Lifelong reduction of methionine dietary intake from 0.86 percent to 0.17 percent increased the life span of rat test subjects by 30 percent, according to a study published in a 1993 issue of “The Journal of Nutrition.” However, the study also found that a low methionine diet impaired growth despite increased food intake. Further research on the effects of a diet low in methionine on life span and growth will provide insight on its effects on humans

Foods to Avoid

Avoid foods like eggs, cheese, cod fish and seaweed, because they are high in methionine. Powdered egg whites contain about 3 g of methionine in every 100 g, the DietAndFitnessToday website notes. The methionine content of cheese, cod fish and seaweed is 1 g for every 100 g. Other dietary sources of methionine include high-protein foods like poultry, red meat and dairy products, the University of Pittsburgh Medical Center notes.
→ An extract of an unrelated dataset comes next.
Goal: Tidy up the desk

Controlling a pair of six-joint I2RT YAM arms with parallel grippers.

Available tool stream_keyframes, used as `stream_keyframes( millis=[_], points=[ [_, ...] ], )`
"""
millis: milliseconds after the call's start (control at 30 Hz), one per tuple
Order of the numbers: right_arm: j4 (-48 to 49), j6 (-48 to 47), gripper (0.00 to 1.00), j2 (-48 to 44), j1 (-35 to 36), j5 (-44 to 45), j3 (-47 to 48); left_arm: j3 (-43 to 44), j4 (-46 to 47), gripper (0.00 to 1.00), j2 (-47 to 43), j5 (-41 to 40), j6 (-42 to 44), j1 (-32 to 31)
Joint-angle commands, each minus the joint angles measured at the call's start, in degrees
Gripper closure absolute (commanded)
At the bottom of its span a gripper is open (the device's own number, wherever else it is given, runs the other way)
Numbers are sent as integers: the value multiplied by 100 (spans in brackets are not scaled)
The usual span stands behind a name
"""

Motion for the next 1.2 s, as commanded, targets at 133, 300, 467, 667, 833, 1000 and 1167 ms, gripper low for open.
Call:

High-Density Lipoprotein and Homocysteine Levels

A study published in a 2007 issue of the “Journal of Nutritional Biochemistry” found that mice on a diet high in methionine lost more than 20 percent of their body weight, but also had lower high-density lipoprotein, or HDL, levels compared to mice on low methionine diets. The study fed the mice a low folate diet and supplemented with methionine or folate in their drinking water for about seven weeks. The results showed that fasting homocysteine levels were higher in mice fed a diet that was low folate but high in methionine compared to mice fed a high folate and high methionine diet. This suggests that folate is somehow able to offset the effects that methionine has on homocysteine levels. Homocysteine is an amino acid that has been associated with higher risk of conditions like heart attack and stroke. More research is necessary to determine how a low methionine diet affects HDL and homocysteine levels in humans.